If you're developing a machine using a motion sensing device consider the effects of vibration. This can be surprisingly high (use the sensor to measure it). No amount of digital filtering will remove it because it is likely to contain frequencies above the sampling rate of the sensor: these will be aliased down into the filter passband and affect the results. It's normally neccessary to isolate the sensor with a mechanical filter, typically a mass supported on very soft rubber mounts.
If using a magnetometer consider the fact that the Earth's magnetic field is small: the field
detected may be influenced by ferrous metals in the machine being controlled or by currents in
nearby wires. If the latter are variable there is little chance of compensating for them, but
constant magnetic offsets may be addressed by calibration. This involves rotating the machine
around each of three orthogonal axes while running the fusion object's calibrate
method.
The local coordinate system for the sensor is usually defined as follows, assuming the vehicle
is on the ground:
z Vertical axis, vector points towards ground
x Axis towards the front of the vehicle, vector points in normal direction of travel
y Vector points left from pilot's point of view (I think)
orientate.py has some simple code to correct for sensors mounted in ways which don't conform to
this convention.
You may want to take control of garbage collection (GC). In systems with continuously running
control loops there is a case for doing an explicit GC on each iteration: this tends to make the
GC time shorter and ensures it occurs at a predictable time. See the MicroPython gc
module.
These are blatantly plagiarised as this isn't my field. I have quoted sources.
Perhaps better titled heading, elevation and bank: there seems to be ambiguity about the concept
of yaw, whether this is measured relative to the aircraft's local coordinate system or that of
the Earth: the original Madgwick study uses the term "heading", a convention I have retained as
the angles emitted by the Madgwick algorithm (Tait-Bryan angles) are earth-relative.
See Wikipedia article
The following adapted from https://github.com/kriswiner/MPU-9250.git
These are Tait-Bryan angles, commonly used in aircraft orientation (DIN9300). In this coordinate
system the positive z-axis is down toward Earth.
Yaw is the angle between Sensor x-axis and Earth magnetic North (or true North if corrected for
local declination). Looking down on the sensor positive yaw is counterclockwise.
Pitch is angle between sensor x-axis and Earth ground plane, aircraft nose down toward the Earth
is positive, up toward the sky is negative.
Roll is angle between sensor y-axis and Earth ground plane, y-axis up is positive roll.
These arise from the definition of the homogeneous rotation matrix constructed from quaternions.
Tait-Bryan angles as well as Euler angles are non-commutative; that is, the get the correct orientation
the rotations must be applied in the correct order which for this configuration is yaw, pitch,
and then roll.
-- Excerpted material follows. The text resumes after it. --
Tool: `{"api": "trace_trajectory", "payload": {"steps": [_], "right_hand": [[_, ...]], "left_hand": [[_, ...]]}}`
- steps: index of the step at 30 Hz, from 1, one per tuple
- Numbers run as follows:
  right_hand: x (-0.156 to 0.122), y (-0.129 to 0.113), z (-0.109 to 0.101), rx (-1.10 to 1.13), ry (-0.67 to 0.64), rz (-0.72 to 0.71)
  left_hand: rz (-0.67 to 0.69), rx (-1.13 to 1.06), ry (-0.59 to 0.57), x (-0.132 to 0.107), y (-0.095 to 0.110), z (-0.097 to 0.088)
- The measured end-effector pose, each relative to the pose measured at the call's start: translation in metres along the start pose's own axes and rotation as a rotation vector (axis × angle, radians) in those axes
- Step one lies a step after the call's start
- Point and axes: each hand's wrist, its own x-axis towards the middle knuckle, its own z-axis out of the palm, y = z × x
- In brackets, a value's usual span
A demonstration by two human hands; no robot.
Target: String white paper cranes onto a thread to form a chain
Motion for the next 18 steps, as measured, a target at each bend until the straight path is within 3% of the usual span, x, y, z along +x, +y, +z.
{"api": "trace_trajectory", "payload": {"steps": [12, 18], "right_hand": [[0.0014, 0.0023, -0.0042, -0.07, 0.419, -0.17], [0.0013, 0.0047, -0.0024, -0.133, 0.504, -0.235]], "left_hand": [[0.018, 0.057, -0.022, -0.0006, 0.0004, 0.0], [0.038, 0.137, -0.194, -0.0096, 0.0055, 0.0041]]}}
For more see Wikipedia article
which has additional links.
I have seen sources which contradict the above directions for yaw (heading) and roll (bank).
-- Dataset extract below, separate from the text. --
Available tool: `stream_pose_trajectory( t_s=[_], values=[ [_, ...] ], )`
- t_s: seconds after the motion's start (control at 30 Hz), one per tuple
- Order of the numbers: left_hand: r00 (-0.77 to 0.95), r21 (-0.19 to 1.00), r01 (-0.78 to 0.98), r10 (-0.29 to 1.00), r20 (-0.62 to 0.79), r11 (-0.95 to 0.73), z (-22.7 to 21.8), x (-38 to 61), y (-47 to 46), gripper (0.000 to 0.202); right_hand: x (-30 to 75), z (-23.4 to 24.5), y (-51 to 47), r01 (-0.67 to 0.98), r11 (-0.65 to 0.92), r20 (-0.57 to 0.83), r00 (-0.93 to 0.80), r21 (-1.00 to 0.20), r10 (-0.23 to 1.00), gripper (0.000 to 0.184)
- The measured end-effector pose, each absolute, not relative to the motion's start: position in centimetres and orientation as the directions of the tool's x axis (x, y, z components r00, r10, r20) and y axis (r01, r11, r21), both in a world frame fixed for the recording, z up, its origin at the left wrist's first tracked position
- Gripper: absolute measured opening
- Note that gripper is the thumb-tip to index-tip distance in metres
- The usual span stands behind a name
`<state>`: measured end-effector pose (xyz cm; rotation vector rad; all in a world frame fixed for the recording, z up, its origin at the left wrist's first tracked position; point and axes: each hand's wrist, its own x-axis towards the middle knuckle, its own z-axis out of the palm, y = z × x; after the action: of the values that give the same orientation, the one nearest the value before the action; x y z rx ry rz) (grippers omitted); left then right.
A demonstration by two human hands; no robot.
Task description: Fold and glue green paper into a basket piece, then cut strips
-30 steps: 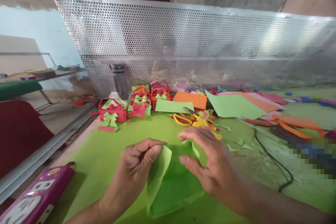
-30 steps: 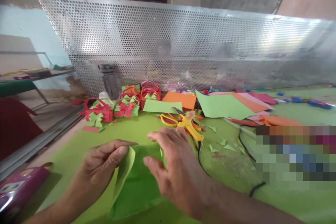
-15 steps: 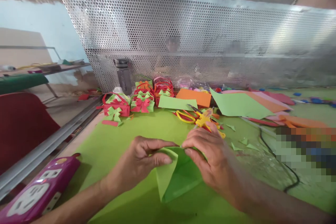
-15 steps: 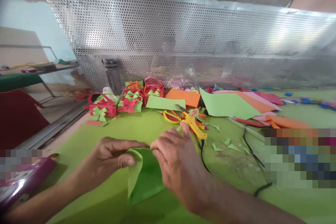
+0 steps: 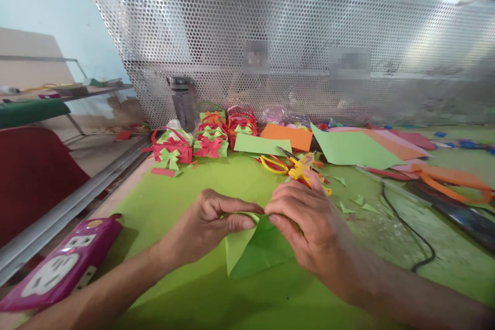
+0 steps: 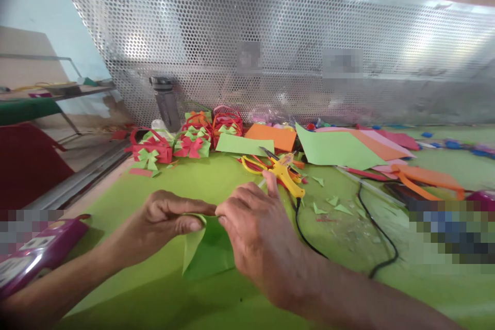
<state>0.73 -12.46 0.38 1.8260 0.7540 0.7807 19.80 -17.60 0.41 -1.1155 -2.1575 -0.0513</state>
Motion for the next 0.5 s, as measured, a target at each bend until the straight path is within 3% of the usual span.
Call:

The Madgwick algorithm has a "magic number" Beta which determines the tradeoff between accuracy and response speed.
Source of comments below: https://github.com/kriswiner/MPU-9250.git
There is a tradeoff in the beta parameter between accuracy and response speed.
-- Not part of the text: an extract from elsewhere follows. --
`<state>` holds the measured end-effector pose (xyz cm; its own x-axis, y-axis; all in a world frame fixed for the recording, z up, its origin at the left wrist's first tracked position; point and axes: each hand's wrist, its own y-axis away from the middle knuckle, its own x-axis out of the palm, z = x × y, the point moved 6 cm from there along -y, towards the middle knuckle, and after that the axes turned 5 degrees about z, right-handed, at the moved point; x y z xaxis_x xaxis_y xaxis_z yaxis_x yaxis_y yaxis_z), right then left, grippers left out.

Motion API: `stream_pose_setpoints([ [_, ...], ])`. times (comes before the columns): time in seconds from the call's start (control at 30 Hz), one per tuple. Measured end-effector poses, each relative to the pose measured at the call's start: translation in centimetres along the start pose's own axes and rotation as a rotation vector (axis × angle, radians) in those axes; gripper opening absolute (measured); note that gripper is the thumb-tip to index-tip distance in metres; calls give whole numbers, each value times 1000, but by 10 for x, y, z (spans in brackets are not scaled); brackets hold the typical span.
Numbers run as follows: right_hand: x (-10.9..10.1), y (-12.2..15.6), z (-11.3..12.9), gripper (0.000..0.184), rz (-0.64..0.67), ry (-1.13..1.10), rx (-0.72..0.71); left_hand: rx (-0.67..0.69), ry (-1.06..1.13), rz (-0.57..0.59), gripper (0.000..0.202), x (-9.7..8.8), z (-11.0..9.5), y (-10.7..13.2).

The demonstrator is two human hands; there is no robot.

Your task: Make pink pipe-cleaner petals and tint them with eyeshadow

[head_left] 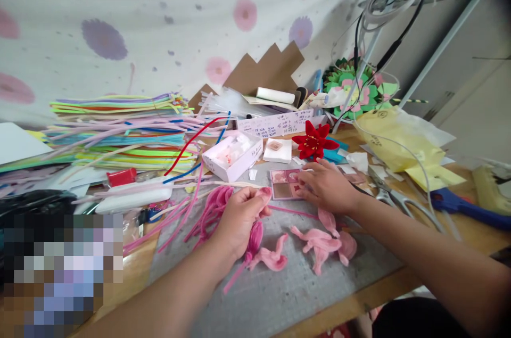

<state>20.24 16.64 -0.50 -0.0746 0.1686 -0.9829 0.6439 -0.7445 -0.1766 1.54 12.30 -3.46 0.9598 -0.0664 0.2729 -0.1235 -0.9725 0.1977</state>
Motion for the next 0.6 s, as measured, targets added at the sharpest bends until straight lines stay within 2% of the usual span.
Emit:
stream_pose_setpoints([
  [0.1,-13,4,12,31,-101,-55,-55,7,41,10,30,1,-1,0],
  [0.2,-37,11,40,29,-238,-178,-205,15,78,50,31,3,-1,-2],
  [0.3,-52,16,67,33,-256,-225,-330,6,111,83,24,6,-1,-2],
  [0.43,-51,18,84,33,-218,-196,-383,-30,165,111,24,10,0,1],
  [0.6,-49,18,86,30,-252,-168,-388,-58,152,101,23,9,-1,1],
])
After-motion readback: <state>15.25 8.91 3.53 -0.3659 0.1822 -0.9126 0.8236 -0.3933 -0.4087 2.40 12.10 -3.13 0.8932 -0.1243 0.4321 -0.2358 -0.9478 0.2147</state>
In the original Madgwick study, beta of 0.041 (corresponding to GyroMeasError of 2.7 degrees/s)
was found to give optimal accuracy. However, with this value, the LSM9SD0 response time is about
10 seconds to a stable initial quaternion. Subsequent changes also require a longish lag time to
a stable output, not fast enough for a quadcopter or robot car! By increasing beta (GyroMeasError)
by about a factor of fifteen, the response time constant is reduced to ~2 sec.
I haven't noticed any reduction in solution accuracy. This is essentially the I coefficient in a PID control sense;
the bigger the feedback coefficient, the faster the solution converges, usually at the expense of accuracy.
In any case, this is the free parameter in the Madgwick filtering and fusion scheme.